Describe the bug
Since v0.27.0, importing pandera permanently sets SPARK_LOCAL_IP=127.0.0.1 in os.environ. This was introduced in PR #2123, which removed the finally cleanup block from _set_pyspark_environment_variables() in pandera/external_config.py. Prior to v0.27.0, the env var was set temporarily to import pyspark.pandas and then cleaned up.
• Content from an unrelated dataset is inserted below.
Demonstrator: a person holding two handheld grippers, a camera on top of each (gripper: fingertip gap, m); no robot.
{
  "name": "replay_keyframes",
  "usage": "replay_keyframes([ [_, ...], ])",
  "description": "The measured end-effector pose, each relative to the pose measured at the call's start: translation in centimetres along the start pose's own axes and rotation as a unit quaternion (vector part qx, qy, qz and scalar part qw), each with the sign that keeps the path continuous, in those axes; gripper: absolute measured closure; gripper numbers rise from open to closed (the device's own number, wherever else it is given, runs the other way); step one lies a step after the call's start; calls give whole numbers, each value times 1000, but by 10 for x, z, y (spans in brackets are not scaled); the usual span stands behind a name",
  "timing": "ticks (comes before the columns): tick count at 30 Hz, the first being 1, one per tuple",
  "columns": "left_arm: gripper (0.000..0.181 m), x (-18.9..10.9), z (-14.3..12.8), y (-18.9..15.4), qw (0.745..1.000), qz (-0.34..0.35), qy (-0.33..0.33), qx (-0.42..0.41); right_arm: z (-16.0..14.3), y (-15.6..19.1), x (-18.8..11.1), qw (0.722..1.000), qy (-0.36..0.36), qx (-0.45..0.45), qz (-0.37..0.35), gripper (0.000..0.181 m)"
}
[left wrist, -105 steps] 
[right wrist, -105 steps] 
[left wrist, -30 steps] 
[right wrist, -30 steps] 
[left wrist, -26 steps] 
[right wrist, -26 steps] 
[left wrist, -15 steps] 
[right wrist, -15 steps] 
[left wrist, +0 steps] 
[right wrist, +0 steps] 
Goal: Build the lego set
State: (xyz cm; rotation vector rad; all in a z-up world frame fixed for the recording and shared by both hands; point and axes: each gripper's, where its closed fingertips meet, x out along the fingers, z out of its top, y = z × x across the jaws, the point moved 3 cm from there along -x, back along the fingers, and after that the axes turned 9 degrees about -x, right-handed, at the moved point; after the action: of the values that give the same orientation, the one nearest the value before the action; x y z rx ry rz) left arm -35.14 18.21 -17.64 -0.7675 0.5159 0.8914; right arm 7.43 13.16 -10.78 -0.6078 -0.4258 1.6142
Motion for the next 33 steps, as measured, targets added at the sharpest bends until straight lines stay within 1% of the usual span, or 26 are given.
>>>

Now it persists for the lifetime of the process.
This breaks any Spark setup where SPARK_LOCAL_IP should not be 127.0.0.1. For example, standalone or pseudo-distributed Spark clusters where executors need to connect back to the actual driver IP. Executors instead try to connect to localhost, resulting in Connection refused errors.
Error output
When starting a Spark session on a distributed cluster (that is not YARN managed) after importing pandera:
Caused by: io.netty.channel.AbstractChannel$AnnotatedConnectException:
Connection refused: localhost/127.0.0.1:36987
Caused by: java.net.ConnectException: Connection refused
Note: Please read this guide detailing how to provide the necessary information for us to reproduce your bug.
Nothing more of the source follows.